Contre toute attente, le jeune acteur quitte le théâtre et le Québec quelques années plus tard. Il s’installe à Londres, puis à New York et à Los Angeles. Il joue dans des films internationaux (Black Robe, Orlando, Bent), des séries télévisées (Miami Vice, 24, Law & Order), mais aussi de petites productions indépendantes en Europe de l’Est. À l’occasion, Bluteau est appelé au Québec pour tourner avec Denys Arcand (Jésus de Montréal) ou Robert Lepage (Le confessionnal).

« Une caméra, qu’elle soit plantée à Rome ou à La Tuque, ça reste la même technique de jeu », dit-il.

J’ai eu la chance de travailler avec des techniciens de talent dans plusieurs pays. Ils m’ont aidé à apprendre mon métier. Ils m’ont montré les focales, le cadrage, comment se déplacer pour bien entrer dans le cadre. Si un acteur est incapable de profiter du talent des autres sur un plateau, il ne peut pas exceller à l’écran.

Lothaire Bluteau

Il se souvient d’un tournage en Pologne. Au bout du rouleau, il était paralysé devant la caméra : « J’étais incapable de continuer. Je paniquais. Puis, j’ai senti la main du directeur photo se poser sur mon épaule. Son empathie m’a donné la force de continuer. »

Dans La fonte des glaces, Lothaire Bluteau incarne un tueur à gages qui finit de purger sa peine de prison. « Ce criminel porte tout le lourd poids de son passé sur ses épaules, dit son interprète. Enfant, il a été abusé par son père. Ce dernier lui a laissé comme legs le mépris et la violence. »

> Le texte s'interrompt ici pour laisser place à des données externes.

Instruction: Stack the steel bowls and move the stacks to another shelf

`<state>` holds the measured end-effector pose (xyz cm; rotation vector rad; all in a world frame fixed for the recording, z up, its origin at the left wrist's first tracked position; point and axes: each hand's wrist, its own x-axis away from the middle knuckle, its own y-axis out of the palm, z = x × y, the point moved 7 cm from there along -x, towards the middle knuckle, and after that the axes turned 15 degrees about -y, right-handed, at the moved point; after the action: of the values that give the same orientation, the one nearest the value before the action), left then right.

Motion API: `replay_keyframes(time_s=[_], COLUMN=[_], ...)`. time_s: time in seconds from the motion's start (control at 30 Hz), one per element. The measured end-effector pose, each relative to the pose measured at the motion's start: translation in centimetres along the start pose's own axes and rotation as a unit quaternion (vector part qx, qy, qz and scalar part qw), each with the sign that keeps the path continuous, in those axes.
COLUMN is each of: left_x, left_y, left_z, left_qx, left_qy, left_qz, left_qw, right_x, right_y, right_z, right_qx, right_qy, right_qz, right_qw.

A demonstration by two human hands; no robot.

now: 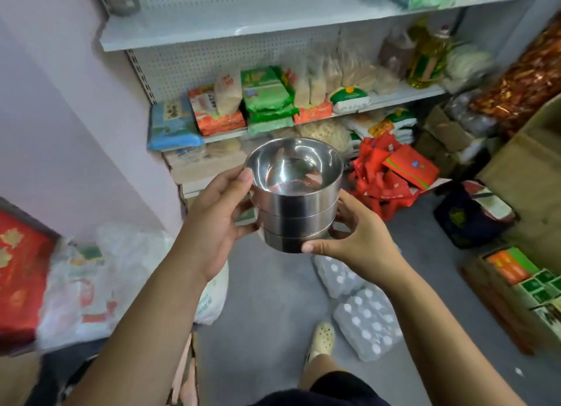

Avant de lui offrir ce rôle, le réalisateur a demandé à Bluteau d’auditionner dans un « self tape ». Il devait interpréter une chanson de Safia Nolin, La laideur. « Lothaire en a donné une version singulière et bouleversante. Une interprétation imparfaite, mais qui m’a tout de suite séduit, dit le cinéaste. Moi, je crois que l’imperfection nous rend plus humains dans la vie. On est tous faits du même bois, avec nos trous au cœur. C’est ce que j’aime exprimer à travers les personnages de mes films. »

Un film candide

Après Le bruit des arbres, un film sur les relations père-fils dans les familles de travailleurs forestiers en région, Péloquin explore dans son second long métrage, coécrit avec la scénariste Sarah Lévesque, un autre visage de la condition masculine. Avec en toile de fond les thèmes de la réinsertion sociale et de la justice réparatrice.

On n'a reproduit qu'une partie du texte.